QuantumATK Forum

QuantumATK => General Questions and Answers => Topic started by: AsifShah on August 21, 2025, 18:30

Title: DFT Phonon Transmission
Post by: AsifShah on August 21, 2025, 18:30
Dear Admin,

I want to calculate phonon transmission across an interface of two 2D materials. The dimension are device are 7.83 A in periodic direction and a vacuum in out-of-plane direction and a total number of atoms as 153. In the dynamical matrix, it shows default repetitions as 3x1x1 however, which increases total atoms to 459.
This increases computational time very much beyond few weeks. Therefore, I used repetitions as 1x1x1.

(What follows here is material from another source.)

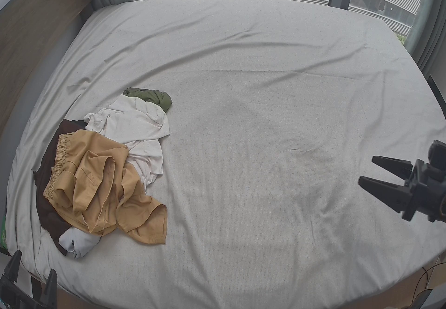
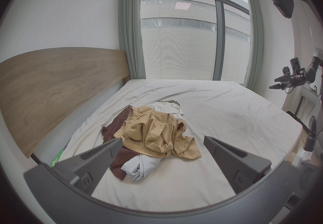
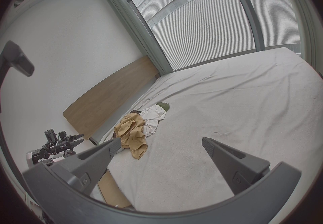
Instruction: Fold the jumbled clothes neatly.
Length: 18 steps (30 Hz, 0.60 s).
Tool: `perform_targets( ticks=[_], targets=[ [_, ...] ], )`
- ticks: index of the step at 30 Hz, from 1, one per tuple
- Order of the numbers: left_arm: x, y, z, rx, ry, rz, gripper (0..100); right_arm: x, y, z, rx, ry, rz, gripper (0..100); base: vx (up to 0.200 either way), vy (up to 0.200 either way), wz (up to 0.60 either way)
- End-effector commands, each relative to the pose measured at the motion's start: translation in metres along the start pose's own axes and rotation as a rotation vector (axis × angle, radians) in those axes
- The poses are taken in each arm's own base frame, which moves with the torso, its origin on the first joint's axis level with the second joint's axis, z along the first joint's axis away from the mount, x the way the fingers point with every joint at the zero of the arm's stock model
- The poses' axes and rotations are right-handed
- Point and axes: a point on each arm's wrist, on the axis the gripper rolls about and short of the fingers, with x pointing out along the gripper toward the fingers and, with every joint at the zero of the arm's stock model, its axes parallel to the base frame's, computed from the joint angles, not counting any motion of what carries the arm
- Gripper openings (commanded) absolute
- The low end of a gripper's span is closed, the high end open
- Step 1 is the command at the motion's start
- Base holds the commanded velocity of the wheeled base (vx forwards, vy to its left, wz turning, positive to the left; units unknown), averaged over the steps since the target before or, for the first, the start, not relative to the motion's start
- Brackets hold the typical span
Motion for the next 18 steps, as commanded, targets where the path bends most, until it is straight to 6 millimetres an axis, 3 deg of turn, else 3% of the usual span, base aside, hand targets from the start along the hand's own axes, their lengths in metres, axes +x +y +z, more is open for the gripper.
perform_targets(
  ticks=[1, 7, 18],
  targets=[
    [0.000, 0.000, -0.005, 0.000, 0.001, 0.001, 100, 0.051, 0.000, -0.013, 0.041, 0.099, 0.062, 100, 0.000, 0.000, 0.00],
    [0.000, 0.000, -0.005, 0.000, 0.001, 0.001, 100, 0.082, 0.007, -0.018, 0.087, 0.136, 0.113, 100, 0.000, 0.000, 0.00],
    [0.000, 0.000, -0.005, 0.000, 0.001, 0.001, 100, 0.141, 0.007, -0.048, 0.082, 0.176, 0.096, 100, 0.000, 0.000, 0.00]
  ],
)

I want to know is it the right approach and how would it affect my results if I don't use repetitions?
Also, would the approach be at-least useful for qualitative results?


Thanks
Title: Re: DFT Phonon Transmission
Post by: Anders Blom on September 3, 2025, 03:03
If you go to 1x1 then at least turn on the Wigner-Seitz scheme, else you are making a Gamma point phonon approximation. I would probably check if some of the machine-learned forcefields like MACE or M3GNet give at least decent phonon dispersions, and if so use them, for a much, much, much shorter calculation time, which hopefully is at least equally qualitative as a very approximate DFT simulation.
Title: Re: DFT Phonon Transmission
Post by: AsifShah on September 3, 2025, 20:03
Thanks. I will take a look into universal forcefields.
Title: Re: DFT Phonon Transmission
Post by: AsifShah on November 2, 2025, 09:18
Hi
I fine tuned MACE with additional data as per my requirement and when run on GPU, it is very very slow. It has been one day it shows only two progress cells in phonon transmission. The total size is 928 atoms

Is this normal?
Title: Re: DFT Phonon Transmission
Post by: Anders Blom on November 4, 2025, 01:16
No, does not sound normal, I'd expect the whole thing to take a few minutes only, even on CPU. OK maybe an hour on CPU, as MACE is slow on CPU.

Maybe do a simple test calculation first on CPU for MoS2 with a similar number of atoms (make some distortion in the center to make it interesting) using the built-in ReaxFF potential in QuantumATK, just to get a feeling for the calculation time.